The meme, A Trip Through Time, hosted by The Absent Historian is posted biweekly on a Friday. On the meme I will be taking a look at everything history related.
This week I am going to be taking a Andrew Marr’s The Making of Modern Britain: From Queen Victoria to VE Day which is a history book I am currently reading and share a few of my favourite quotes and facts from the book. Andrew Marr also did an accompanying TV series for the BBC which is meant to be really informative and interesting, if you’re not a fan of reading history books but like a documentary, I’d check it out!
METAPHOR.
The war drew a kind of snarling bulldog mask across the face that the British people presented to the outside world. Behind that mask, however, many thousands were having second thoughts. – pg. 190
This was a kind of Liberal Stalinism, except that profits continued to be made and it was rather more effective than its successor. – pg. 165
Andrew Marr is quite a fan of his metaphorical style writing, particularly when it comes to talks of war! It makes for a certainly interesting read and a much easier reading style than some history books (which almost certainly make you sometimes want to bash your head against a wall and crawl under your desk in defeat!).
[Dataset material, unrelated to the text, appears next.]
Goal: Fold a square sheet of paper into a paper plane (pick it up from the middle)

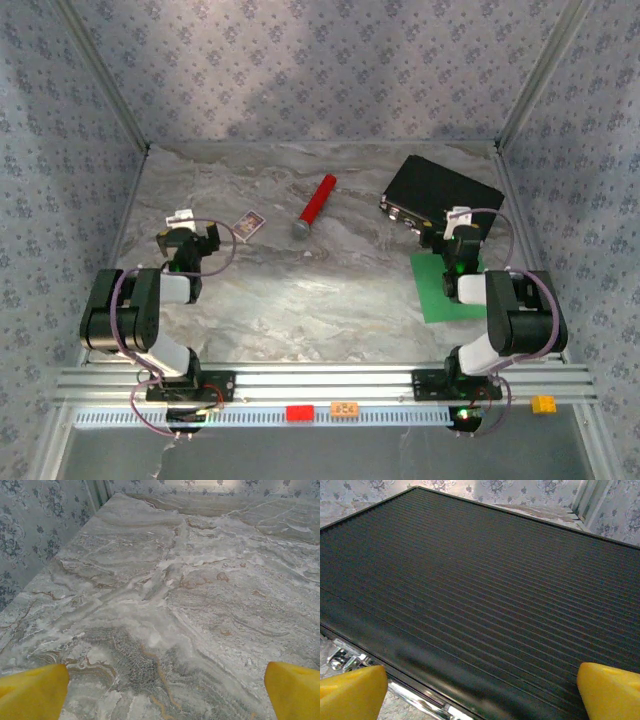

Both these quotes are talking about the first world war, and at first how the British presented themselves, and secondly the method in which they took to in terms of changing the very foundations of industry to increase output for the war. This obviously (as many of you are probably aware) involved bringing women into the work place, and bringing almost 3 million workers under government control so they could more precisely control the war effort. Under Lloyd George the munitions industry became much more efficient in his rule as practical dictator.
Feminism.
Despite the end of the the Edwardian era being a time when women were not very powerful and did not yet have the vote (1917: 8.4 million women aged 30+ would be eligible to vote) there are some very important changes and women in this era. There were quite the eccentric individuals, women who chose to speak out and there were both both Suffragettes (WSPU) and Suffragists (NUWSS) unions which were important. Women ventured into the work place, started changing their fashion to accommodate working, so wearing trousers, shorter skirts, bras which were less constrictive than corsets. Contraceptive usage became more common and babies born out of wedlock were known as ‘war babies’ and the mothers were seen as ‘war heroes’ because so many men left to fight rather than being able to marry.
Emmeline Pankhurst (leader of the Suffragettes arrest).
Besides the obvious leaders and the Pankhurst family (the very popular militant women), there were other individuals who were equally strong women that I read about. My personal favourite for her mere audacity and outrageousness has to be:
Lilian Lenton, who was a suffragette that nearly died when being force fed because the tube was accidentally pushed into her windpipe and it caused her to nearly die from septic pneumonia because of the food in her lung. However, my favourite part about her was that she was a devoted arsonist and had a programme whereby she would burn two buildings a week. Quite the radical activist!
Conclusion
Overall, The Making of Modern Britain has lots of different elements that came together to make a really informative, interesting read. I definitely recommend it if you are curious about the end of the Victorian era through to WWII in terms of British history and lots of little anecdotes, quotes from politicians/literary/public figures that give you a greater insight to the period.
I’ll leave you guys with a quote from Sir Edward Grey, the British Foreign Secretary during WWI which is a rather poignant, thought-provoking notion in regards to the consequences of WWI and how it left Europe.
The lamps are going out all over Europe and I doubt we shall see them lit again in our lifetime. –pg. 111.